Any insurance policy you have is a promise that, if something bad happens to you, the firm on the other end of the policy will make restitutions in a timely fashion. If a blizzard damages your property, your property insurance steps in to compensate you or facilitate the repairs, subject to state property damage laws.
But since figuring out who is financially responsible for services or repairs is sometimes a confusing affair – and delay in some cases compounds the damage to the policyholder – insurance companies in many cases decide to pay up front and figure out the blame after the fact. They then need a path to regain the costs if, when all the facts are laid out, they weren't responsible for the payout.
For Example
You rush into the hospital with a gouged finger. You hand the nurse your medical insurance card and he writes down your policy details. You get stitches and your insurer gets a bill for the expenses. But on the following day, when you arrive at your workplace – where the injury happened – you are given workers compensation forms to turn in. Your workers comp policy is actually responsible for the expenses, not your medical insurance company. It has a vested interest in getting that money back somehow.

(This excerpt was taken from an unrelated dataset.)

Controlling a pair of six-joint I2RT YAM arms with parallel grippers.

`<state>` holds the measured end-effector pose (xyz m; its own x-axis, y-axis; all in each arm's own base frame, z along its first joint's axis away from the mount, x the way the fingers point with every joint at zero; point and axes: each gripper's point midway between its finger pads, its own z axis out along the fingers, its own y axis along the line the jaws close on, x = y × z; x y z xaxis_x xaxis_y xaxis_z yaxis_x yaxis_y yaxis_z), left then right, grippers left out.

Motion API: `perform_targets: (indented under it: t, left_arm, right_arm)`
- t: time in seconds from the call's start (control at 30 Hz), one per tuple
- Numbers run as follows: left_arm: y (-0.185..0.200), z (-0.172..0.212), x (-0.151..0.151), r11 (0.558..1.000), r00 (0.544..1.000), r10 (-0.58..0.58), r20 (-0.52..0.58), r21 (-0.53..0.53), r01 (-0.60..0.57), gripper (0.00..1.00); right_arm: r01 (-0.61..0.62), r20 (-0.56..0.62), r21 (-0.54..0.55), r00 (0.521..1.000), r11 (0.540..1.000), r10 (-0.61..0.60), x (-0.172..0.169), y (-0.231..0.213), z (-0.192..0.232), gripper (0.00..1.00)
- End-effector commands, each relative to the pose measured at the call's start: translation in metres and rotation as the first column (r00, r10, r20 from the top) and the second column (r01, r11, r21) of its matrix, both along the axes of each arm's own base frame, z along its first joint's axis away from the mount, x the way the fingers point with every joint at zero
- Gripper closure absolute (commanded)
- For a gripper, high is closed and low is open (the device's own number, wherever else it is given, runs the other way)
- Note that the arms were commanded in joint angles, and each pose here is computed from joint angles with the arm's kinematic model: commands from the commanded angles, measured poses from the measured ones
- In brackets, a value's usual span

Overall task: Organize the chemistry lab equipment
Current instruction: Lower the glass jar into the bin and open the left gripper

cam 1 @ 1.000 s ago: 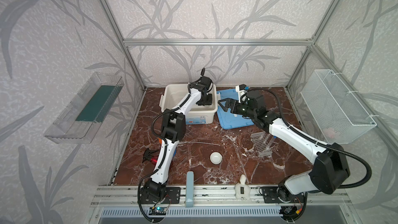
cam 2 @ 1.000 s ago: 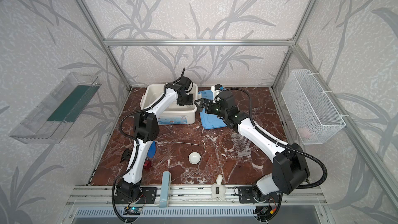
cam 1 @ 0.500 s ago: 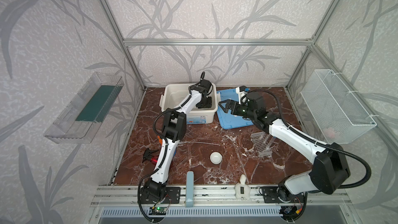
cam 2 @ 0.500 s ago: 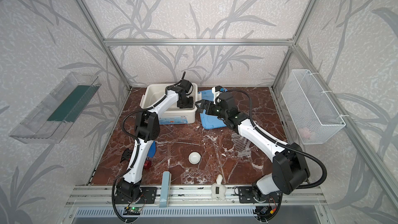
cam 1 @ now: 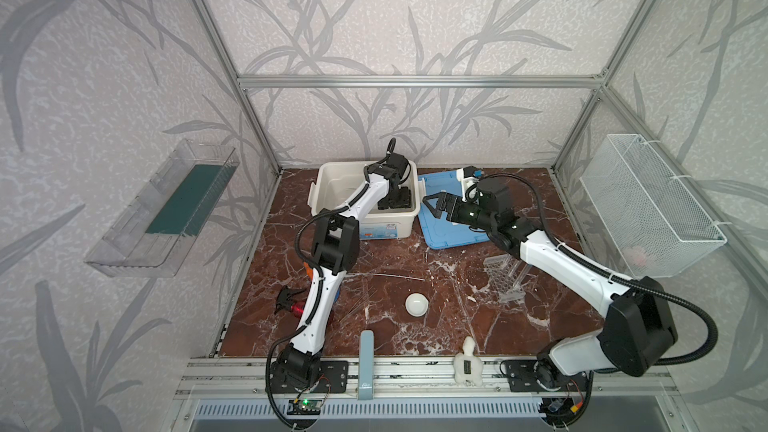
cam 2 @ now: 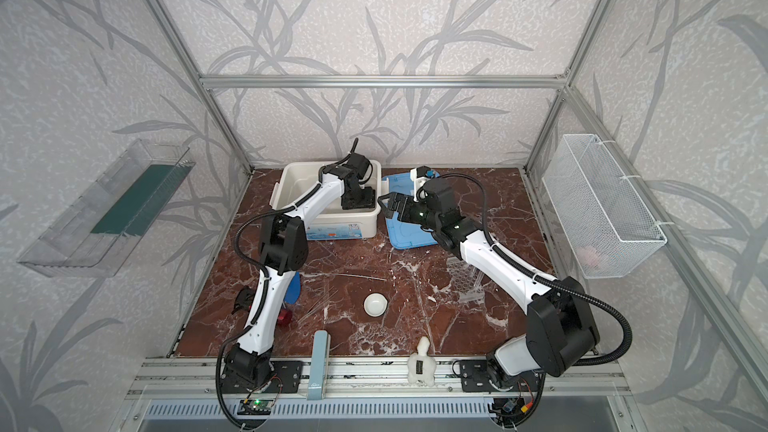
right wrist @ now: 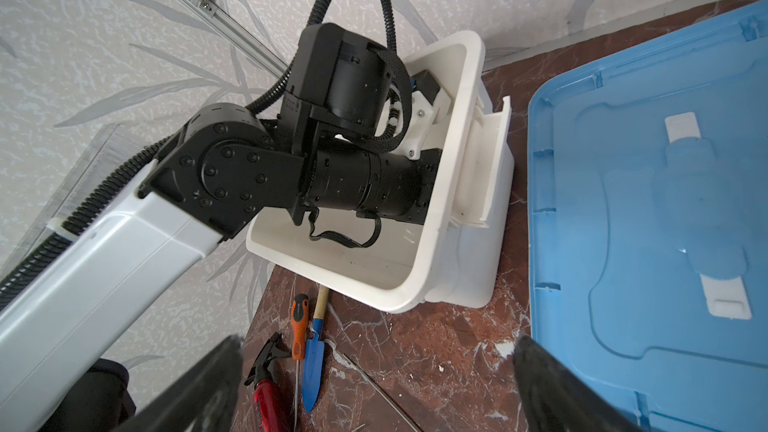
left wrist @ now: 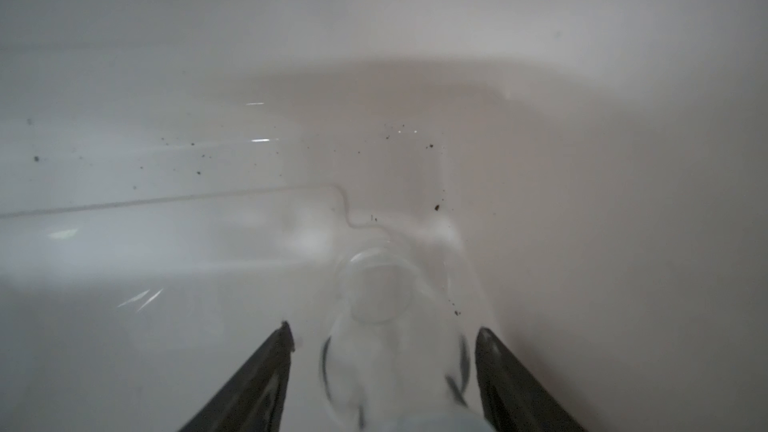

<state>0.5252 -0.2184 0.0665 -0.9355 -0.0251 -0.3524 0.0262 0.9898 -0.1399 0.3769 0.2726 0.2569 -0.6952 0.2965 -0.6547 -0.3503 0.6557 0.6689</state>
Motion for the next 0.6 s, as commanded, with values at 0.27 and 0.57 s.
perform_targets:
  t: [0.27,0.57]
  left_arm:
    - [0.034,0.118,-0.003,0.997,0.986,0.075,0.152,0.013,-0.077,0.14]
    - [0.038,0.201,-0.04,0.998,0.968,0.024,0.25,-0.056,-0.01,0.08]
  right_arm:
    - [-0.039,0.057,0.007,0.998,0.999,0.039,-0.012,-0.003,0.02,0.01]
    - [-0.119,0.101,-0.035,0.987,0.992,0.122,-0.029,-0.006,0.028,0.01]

How Does Subrogation Work?
This is where subrogation comes in. It is the way that an insurance company uses to claim reimbursement after it has paid for something that should have been paid by some other entity. Some companies have in-house property damage lawyers and personal injury attorneys, or a department dedicated to subrogation; others contract with a law firm. Ordinarily, only you can sue for damages to your person or property. But under subrogation law, your insurer is given some of your rights for making good on the damages. It can go after the money originally due to you, because it has covered the amount already.
How Does This Affect Individuals?
For one thing, if you have a deductible, your insurer wasn't the only one that had to pay. In a $10,000 accident with a $1,000 deductible, you lost some money too – namely, $1,000. If your insurer is lax about bringing subrogation cases to court, it might opt to recover its losses by upping your premiums. On the other hand, if it knows which cases it is owed and goes after those cases aggressively, it is acting both in its own interests and in yours. If all ten grand is recovered, you will get your full deductible back. If it recovers half (for instance, in a case where you are found 50 percent responsible), you'll typically get $500 back, based on the laws in most states.
Additionally, if the total price of an accident is more than your maximum coverage amount, you could be in for a stiff bill. If your insurance company or its property damage lawyers, such as estate planning attorney Racine WI, successfully press a subrogation case, it will recover your expenses in addition to its own.
All insurance companies are not the same. When shopping around, it's worth comparing the reputations of competing agencies to find out whether they pursue legitimate subrogation claims; if they do so without dragging their feet; if they keep their accountholders posted as the case continues; and if they then process successfully won reimbursements quickly so that you can get your deductible back and move on with your life. If, instead, an insurance agency has a reputation of paying out claims that aren't its responsibility and then safeguarding its profitability by raising your premiums, even attractive rates won't outweigh the eventual headache.